The present-day town of Vrindavan was once an extensive stretch of forest dominated by basil trees (vrinda=basil, van=forest, in Sanskrit), where Krishna is believed to have spent his childhood and youth, and where Krishna and Radha found their love for each other.   Interestingly, I found that in Vrindavan it is not Krishna who is privileged, but Radha.  The  power and intensity of Radha’s  love for Krishna typifies the path of divine ecstasy (bhakti).   Chaitanya Mahaprabhu, the poet saint of Bengal who lived in the late 15th./early 16th. century and who was one of the poets who gave formal expression to the bhakti movement (reaching god through loving devotion)  in this region,  spoke of human beings as individuals (jivas) who are separated parts of the supreme godhead.  While they can never be equal to god, they can aspire to an inseparable union with god, driven by love.  Vaishnavism’s celebration of Krishna’s inseparable union with Radha is expressive of this philosophy.  As I was to discover,  Vrindavan  is a feminine city, where everyone – man or woman – sees himself/herself as Radha, loving Krishna and looking for ways to demonstrate that love.  It is a place where, for men, it is legitimate to be a “woman” in a man’s body.  Of all the places in India, it is probably Vrindavan alone whose sole raison d’etre for existence is love.

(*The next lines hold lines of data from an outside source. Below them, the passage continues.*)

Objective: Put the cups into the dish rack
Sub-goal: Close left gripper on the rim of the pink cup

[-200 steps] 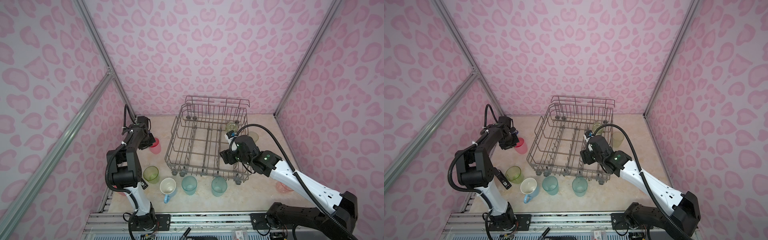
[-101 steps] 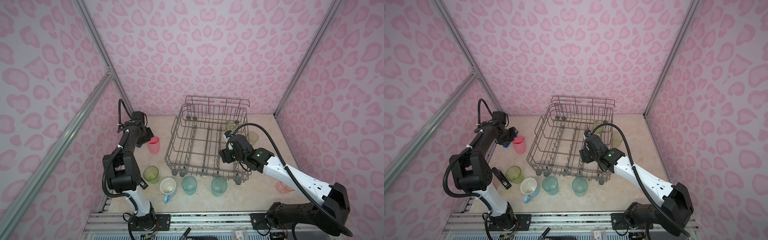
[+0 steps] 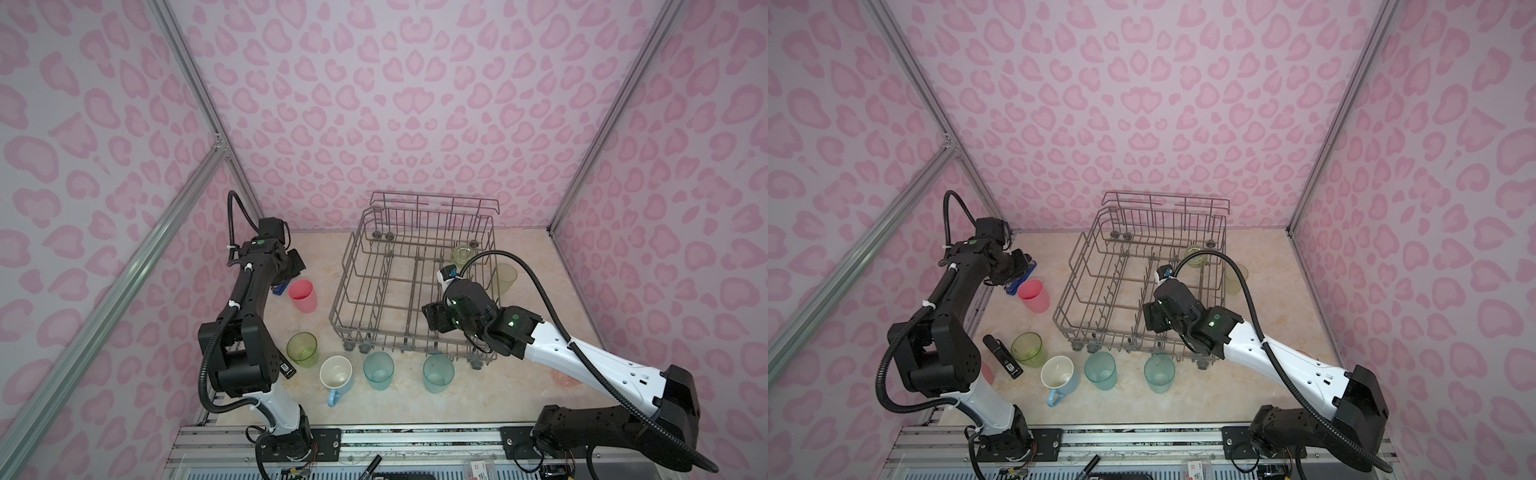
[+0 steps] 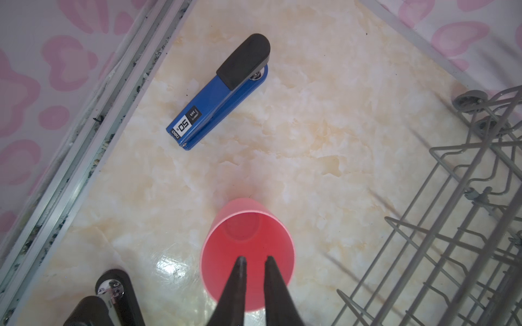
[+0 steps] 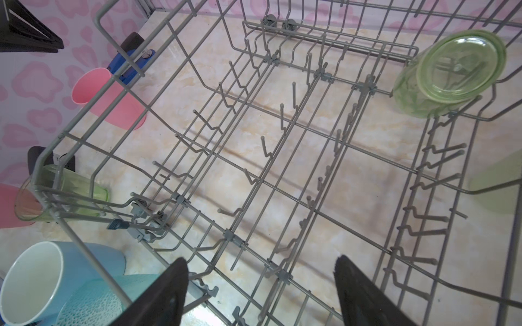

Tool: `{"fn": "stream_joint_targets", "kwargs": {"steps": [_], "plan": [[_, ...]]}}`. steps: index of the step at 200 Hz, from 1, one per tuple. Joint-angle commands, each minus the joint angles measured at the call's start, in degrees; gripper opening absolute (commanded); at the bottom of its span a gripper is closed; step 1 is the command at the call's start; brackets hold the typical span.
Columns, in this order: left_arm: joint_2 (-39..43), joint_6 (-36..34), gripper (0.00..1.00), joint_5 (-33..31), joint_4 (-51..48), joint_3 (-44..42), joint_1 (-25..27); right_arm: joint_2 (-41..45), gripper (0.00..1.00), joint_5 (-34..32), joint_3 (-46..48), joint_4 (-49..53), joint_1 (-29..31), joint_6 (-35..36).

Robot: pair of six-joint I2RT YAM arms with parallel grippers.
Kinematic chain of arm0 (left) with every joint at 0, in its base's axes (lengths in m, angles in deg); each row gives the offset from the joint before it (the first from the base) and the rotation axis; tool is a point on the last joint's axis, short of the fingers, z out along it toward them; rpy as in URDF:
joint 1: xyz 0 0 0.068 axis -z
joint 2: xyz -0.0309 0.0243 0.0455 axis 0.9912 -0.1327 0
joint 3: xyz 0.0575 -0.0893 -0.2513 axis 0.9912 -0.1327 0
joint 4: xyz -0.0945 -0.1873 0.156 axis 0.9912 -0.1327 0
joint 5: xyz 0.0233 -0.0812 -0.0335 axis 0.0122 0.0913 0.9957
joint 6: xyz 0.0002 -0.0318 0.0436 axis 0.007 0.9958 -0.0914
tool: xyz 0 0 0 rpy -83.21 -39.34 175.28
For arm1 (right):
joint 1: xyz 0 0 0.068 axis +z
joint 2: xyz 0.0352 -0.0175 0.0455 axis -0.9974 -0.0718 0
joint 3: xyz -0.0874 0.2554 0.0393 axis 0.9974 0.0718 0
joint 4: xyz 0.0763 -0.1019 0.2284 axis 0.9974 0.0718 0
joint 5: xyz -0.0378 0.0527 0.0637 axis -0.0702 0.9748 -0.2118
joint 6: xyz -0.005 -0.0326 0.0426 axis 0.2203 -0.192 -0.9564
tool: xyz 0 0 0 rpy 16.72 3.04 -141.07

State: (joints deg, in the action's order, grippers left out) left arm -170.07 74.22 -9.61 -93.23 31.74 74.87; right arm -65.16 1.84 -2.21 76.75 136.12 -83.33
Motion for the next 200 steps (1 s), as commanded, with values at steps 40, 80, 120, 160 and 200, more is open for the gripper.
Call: {"fn": "stream_joint_targets", "kwargs": {"steps": [40, 80, 120, 160, 200], "plan": [[4.9, 0.2, 0.44, -4.4, -0.1, -7.6, -0.1, 1.3, 0.83, -3.9, -1.3, 4.1, 1.2, 2.4], [4.1, 0.3, 0.45, -3.4, 0.1, -12.2, -0.1, 1.8, 0.83, -3.0, -0.2, 3.1, 0.8, 3.7], [0.2, 0.9, 0.39, -4.4, 1.9, -12.0, -0.1, 2.1, 0.83, -1.7, 1.0, 1.4, 0.1, 4.3], [-3.6, 0.8, 0.19, -5.8, 4.2, -11.4, -0.1, 3.5, 0.83, -1.7, 3.0, 0.1, -0.2, 3.7], [-2.5, 0.8, 0.04, -6.1, 4.4, -11.4, -0.1, 3.5, 0.83, -1.8, 3.4, -0.1, -0.3, 3.0]]}}
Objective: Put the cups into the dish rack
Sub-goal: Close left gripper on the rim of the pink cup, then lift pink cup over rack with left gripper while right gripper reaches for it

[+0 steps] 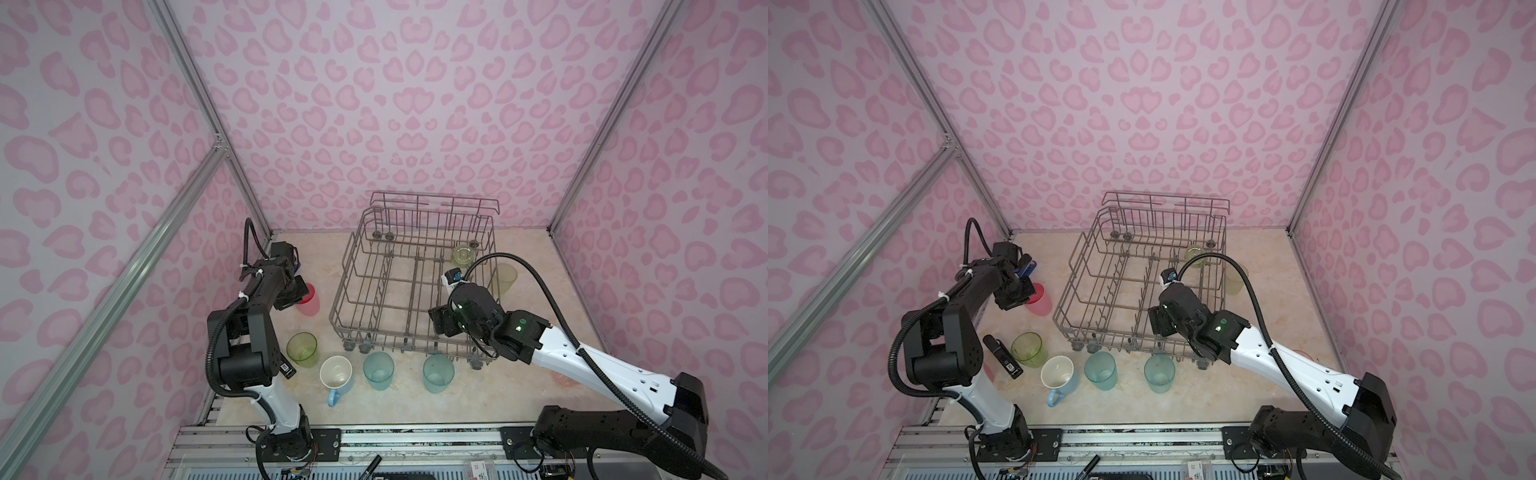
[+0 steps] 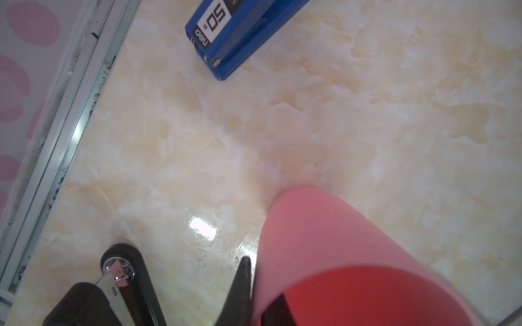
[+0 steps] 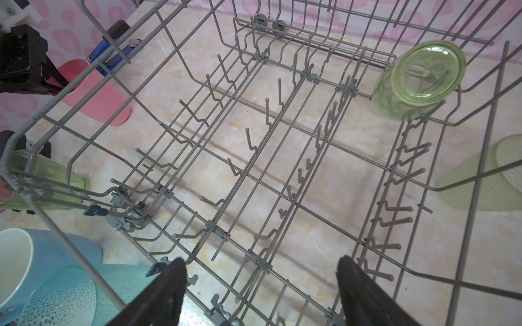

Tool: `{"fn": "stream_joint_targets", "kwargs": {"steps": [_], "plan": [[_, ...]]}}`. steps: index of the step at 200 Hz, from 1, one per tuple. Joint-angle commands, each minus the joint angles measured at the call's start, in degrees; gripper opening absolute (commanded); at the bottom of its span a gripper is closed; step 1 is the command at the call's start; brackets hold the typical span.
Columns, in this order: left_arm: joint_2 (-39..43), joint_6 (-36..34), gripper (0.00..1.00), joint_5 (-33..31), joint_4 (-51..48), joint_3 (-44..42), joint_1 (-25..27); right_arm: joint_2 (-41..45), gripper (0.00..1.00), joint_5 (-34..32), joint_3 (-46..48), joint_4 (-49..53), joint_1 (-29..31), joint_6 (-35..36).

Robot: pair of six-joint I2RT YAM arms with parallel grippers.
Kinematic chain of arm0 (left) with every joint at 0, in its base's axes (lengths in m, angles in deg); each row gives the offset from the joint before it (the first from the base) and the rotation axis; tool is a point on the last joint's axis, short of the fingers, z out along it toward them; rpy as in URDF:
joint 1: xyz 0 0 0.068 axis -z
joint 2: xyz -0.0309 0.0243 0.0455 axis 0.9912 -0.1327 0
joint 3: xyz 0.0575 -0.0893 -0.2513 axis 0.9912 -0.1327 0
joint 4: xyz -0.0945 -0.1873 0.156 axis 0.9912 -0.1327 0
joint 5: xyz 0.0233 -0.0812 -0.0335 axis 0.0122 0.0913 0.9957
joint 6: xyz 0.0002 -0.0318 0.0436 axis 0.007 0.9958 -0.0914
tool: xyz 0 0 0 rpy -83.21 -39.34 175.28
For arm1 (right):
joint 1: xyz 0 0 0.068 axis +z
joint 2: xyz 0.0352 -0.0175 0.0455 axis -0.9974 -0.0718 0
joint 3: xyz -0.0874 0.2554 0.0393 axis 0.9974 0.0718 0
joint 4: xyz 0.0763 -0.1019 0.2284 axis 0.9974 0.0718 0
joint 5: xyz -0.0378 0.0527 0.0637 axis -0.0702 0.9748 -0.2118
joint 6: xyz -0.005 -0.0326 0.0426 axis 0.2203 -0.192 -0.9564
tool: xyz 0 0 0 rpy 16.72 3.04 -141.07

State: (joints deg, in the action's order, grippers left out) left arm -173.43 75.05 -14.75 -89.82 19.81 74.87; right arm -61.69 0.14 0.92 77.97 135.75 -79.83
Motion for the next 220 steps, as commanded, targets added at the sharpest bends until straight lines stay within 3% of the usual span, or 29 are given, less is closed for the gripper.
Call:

I went to Vrindavan to witness what I naively thought might be the “original’ spirit of Holi.  But I had not contended with the millions of people who, too, converged on that little town for the festival.  By the evening of the day we arrived,  the traffic had become impossible, roads were being barricaded, and  police were everywhere trying to control the surging crowds. Parking our car securely at our hotel – actually the Ashram of the Krishna Consciousness Society that also takes in guests – we decided to walk or use autorickshaws to get around. 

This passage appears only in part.